Gafiki

Endülüs’te yetişen meşhur Müslüman eczâcı ve tıp âlimi. İsmi, Ahmed bin Muhammed bin Seyyid el-Gâfikî el-Endülüsî, künyesi Ebû Ca’fer’dir. Kurtuba yakınlarındaki Gafik köyünde doğduğundan Gâfikî diye tanınmıştır. Doğum târihi belli değildir. Vefât târihi olan 1165 (H.560) senesi dikkate alınınca, Gâfikî’nin Endülüs Emevî Devletinin çöküş ve yıkılma dönemlerinde yaşadığını söylemek mümkündür.

Tahsîlini eczâcılık ve tıp sâhasına; bilhassa ilâçlar ile ilâç yapılacak nebâtî, hayvânî ve mâdenî maddelerin tetkîk ve tasnîfine ve yeni tıbbî terkiplerin geliştirilip hazırlanmasına sarf etti. Doktor ve eczâcıların uymaları gereken ilmî ve ahlâkî kuralların îzâhını, sâhasının elamanlarına telkin etti.
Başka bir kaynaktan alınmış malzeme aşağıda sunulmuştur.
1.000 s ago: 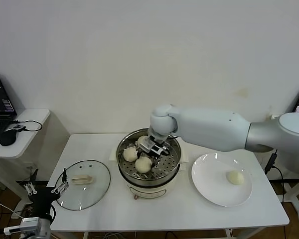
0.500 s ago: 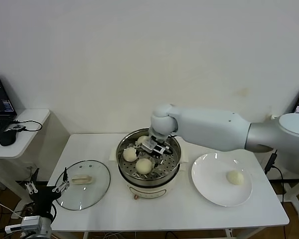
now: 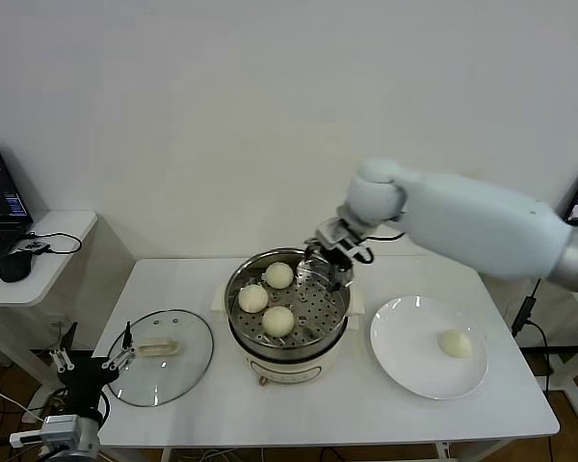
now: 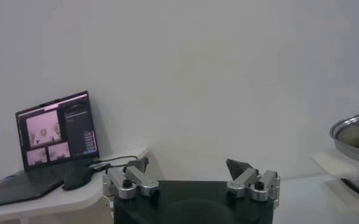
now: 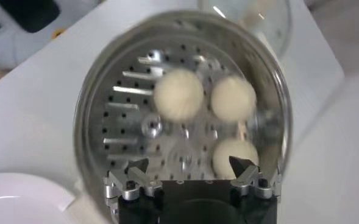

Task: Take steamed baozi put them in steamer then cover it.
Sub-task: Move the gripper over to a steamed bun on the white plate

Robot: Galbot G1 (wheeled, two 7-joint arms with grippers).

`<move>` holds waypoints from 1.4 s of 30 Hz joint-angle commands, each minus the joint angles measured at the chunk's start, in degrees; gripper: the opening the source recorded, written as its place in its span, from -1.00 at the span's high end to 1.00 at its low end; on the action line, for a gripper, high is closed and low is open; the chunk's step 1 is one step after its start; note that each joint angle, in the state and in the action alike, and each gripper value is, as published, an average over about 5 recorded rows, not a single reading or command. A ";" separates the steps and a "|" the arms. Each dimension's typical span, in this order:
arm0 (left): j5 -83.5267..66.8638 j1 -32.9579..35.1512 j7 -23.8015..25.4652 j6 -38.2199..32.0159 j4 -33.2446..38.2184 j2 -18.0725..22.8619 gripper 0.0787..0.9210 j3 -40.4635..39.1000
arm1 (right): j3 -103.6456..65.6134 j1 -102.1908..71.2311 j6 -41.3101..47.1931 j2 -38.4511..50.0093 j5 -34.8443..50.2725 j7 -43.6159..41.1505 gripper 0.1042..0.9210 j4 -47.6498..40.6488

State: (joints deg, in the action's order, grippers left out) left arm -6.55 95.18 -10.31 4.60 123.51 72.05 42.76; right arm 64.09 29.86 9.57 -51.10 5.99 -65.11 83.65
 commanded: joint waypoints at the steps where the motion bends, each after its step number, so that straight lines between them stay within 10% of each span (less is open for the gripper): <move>1: 0.02 -0.09 0.04 0.02 -0.27 -0.31 -0.77 -0.32 | -4.21 -3.25 7.61 16.38 -2.70 -0.91 -0.76 4.48; 13: 0.50 -0.49 0.01 -0.16 -3.07 -1.26 -0.77 -1.27 | -24.48 -31.52 3.44 28.35 -16.73 -0.31 -0.76 2.21; 42: 1.59 0.40 -0.07 -0.09 -2.87 -1.22 -0.77 -0.60 | -41.11 -50.83 0.59 15.66 -25.88 3.77 -0.76 -13.52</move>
State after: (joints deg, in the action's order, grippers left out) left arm -4.95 95.56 -10.36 4.49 120.60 70.83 42.15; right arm 25.94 -17.39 10.34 -32.74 -18.41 -62.05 72.86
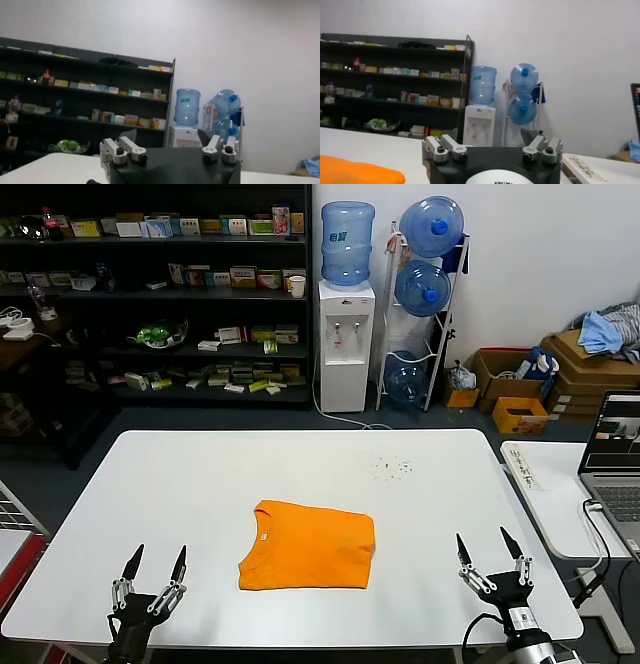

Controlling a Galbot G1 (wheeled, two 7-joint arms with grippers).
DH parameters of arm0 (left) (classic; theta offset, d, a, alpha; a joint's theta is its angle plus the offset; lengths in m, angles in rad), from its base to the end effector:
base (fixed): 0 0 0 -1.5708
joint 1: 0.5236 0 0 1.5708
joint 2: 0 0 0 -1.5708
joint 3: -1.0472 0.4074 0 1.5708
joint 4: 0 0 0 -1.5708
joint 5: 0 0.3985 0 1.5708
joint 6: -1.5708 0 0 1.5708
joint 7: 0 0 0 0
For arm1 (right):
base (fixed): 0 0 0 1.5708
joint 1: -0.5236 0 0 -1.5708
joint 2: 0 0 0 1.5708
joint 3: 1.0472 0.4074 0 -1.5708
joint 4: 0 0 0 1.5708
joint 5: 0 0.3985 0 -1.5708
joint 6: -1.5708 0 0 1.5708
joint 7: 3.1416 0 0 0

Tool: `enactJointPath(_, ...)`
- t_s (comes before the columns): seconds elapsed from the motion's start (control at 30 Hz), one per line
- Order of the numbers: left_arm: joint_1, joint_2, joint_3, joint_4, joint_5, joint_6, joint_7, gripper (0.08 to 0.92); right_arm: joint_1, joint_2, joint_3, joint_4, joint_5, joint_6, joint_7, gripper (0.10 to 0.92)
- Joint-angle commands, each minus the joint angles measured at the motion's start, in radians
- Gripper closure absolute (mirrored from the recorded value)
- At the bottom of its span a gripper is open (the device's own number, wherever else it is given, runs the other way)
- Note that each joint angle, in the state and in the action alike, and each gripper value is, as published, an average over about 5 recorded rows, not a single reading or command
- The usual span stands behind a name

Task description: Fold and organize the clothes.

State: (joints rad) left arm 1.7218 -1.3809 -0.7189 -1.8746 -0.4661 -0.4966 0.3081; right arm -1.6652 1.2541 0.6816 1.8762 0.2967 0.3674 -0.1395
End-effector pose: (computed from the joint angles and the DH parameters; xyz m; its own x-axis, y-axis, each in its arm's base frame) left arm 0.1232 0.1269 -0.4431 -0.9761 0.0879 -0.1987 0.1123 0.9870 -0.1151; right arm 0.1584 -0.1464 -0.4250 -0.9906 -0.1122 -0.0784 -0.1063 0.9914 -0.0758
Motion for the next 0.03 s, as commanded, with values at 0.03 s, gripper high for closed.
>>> enactJointPath(0.03,0.007,-0.009,-0.017,0.003,0.009,-0.02,0.017,0.177,-0.005,0.013,0.001,-0.004,-0.013,0.018,-0.01,0.203)
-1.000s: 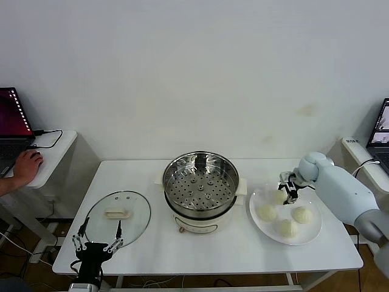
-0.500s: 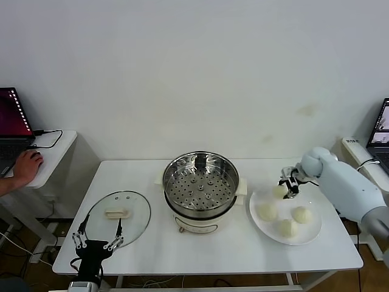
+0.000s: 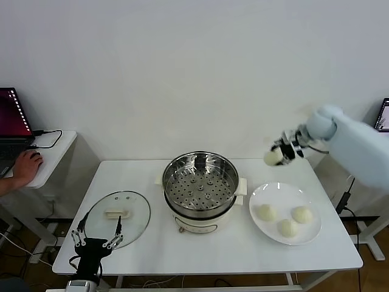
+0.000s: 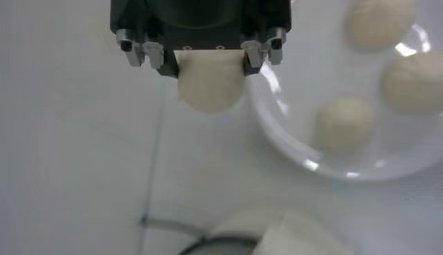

Böylece, bu meslek sâhiplerinin, gösterdiği metod üzere yetişmelerini sağlamakla uğraştı.

Gâfikî, sahasında mükemmel olabilecek eserler yazmayı tercih etti. Eserlerinde diskorides ile Galen’den (Calinos’dan) nakiller yaparken, onlarla diğer bilginlerin verdiği mâlûmâta kendi araştırma ve tecrübelerinin mahsûlü olan yeni ve orijinal bilgileri ilâve eti. Ayrıca yerine göre tenkidlerde bulundu. Endülüs Emevî Devletinin geçirdiği buhran, eserlerinin birçoğunun kaybolmasına sebeb olmuştur.

Gâfikî, ortaçağda yetişen en büyük nebâtât üstâdı ve eczâcısıdır. Bine yakın ilâcın ilmî tasnif ve tanıtımını yapan Gâfikî, Kitab-ül-Edviyet-il- Müfrede adlı eseriyle tanınmıştır. Eserde, ilâçların kullanış yerleri ve usûlleri en iyi şekilde îzâh edilmiştir. Tıp ve eczâcılık sâhasında temel mürâcaat kaynağı olmasına rağmen, eserinin tam bir nüshası henüz bulunamamıştır. Eserindeki bilgiler, sonradan gelen İslâm eczâcılarının, özellikle İbn-i Baytar’ın eserlerinde parça parça ve dağınık bir şekilde nakledilmiştir. Eserinde ilâçları tanıtıp ilmî tasniflerini yapmış olan Gâfikî, bunlardan istifâde, usûl ve metodları ile terkip şekillerini ve formüllerini vermiştir. Tam bir tıp ve eczâcılık ansiklopedisi mâhiyetinde olan eserde, o devirlerde kullanılan Arap, Yunan, Lâtin ve Berberî lisanlarındaki tıp ve eczâcılık terimlerine de yer vermiştir.

Böyle olmasına rağmen, bu büyük âlim hakkındaki araştırmalar yok denecek kadar azdır. Asrının âlimleri, kendisinden saygıyla bahsetmişlerdir.